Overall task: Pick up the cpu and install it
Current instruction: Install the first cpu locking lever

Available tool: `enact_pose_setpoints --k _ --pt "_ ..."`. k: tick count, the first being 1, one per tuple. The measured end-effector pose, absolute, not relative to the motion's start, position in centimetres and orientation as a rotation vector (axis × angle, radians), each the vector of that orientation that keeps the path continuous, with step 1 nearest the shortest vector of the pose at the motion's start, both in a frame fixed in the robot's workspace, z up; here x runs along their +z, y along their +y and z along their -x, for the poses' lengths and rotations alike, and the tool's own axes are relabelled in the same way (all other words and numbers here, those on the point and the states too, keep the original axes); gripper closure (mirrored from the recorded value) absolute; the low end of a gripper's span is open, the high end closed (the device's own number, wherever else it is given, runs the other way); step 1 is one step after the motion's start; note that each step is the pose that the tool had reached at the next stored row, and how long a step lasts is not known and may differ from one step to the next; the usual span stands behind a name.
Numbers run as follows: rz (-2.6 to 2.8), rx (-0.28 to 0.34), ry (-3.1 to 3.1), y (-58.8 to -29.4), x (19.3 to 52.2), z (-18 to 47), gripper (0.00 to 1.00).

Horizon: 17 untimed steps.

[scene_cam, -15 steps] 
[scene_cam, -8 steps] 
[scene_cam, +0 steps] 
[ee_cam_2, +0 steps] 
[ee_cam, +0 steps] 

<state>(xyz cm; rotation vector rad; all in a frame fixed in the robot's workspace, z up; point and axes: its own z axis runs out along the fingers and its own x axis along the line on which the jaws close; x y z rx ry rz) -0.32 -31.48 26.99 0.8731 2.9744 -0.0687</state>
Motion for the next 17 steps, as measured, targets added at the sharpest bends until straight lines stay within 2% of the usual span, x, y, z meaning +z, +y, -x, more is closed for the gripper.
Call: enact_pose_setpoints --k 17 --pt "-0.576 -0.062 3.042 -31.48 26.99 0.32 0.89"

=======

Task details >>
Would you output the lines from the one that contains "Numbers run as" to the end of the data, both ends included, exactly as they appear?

Output below >>
Numbers run as follows: rz (-2.6 to 2.8), rx (-0.28 to 0.34), ry (-3.1 to 3.1), y (-58.8 to -29.4), x (19.3 to 52.2), z (-18 to 47), gripper (0.00 to 1.00).

Horizon: 17 untimed steps.

[scene_cam, -15 steps] 
[scene_cam, -8 steps] 
[scene_cam, +0 steps] 
[ee_cam_2, +0 steps] 
[ee_cam, +0 steps] 

<state>(xyz cm; rotation vector rad; all in a frame fixed in the robot's workspace, z up; point and axes: its own z axis runs out along the fingers and its own x axis along the line on which the jaws close; x y z rx ry rz) -0.32 -31.48 26.99 0.8731 2.9744 -0.0687</state>
Motion for the next 17 steps, as measured, targets added at the sharpest bends until straight lines stay within 2% of the usual span, x, y, z meaning +z, +y, -x, more is closed for the gripper.
Call: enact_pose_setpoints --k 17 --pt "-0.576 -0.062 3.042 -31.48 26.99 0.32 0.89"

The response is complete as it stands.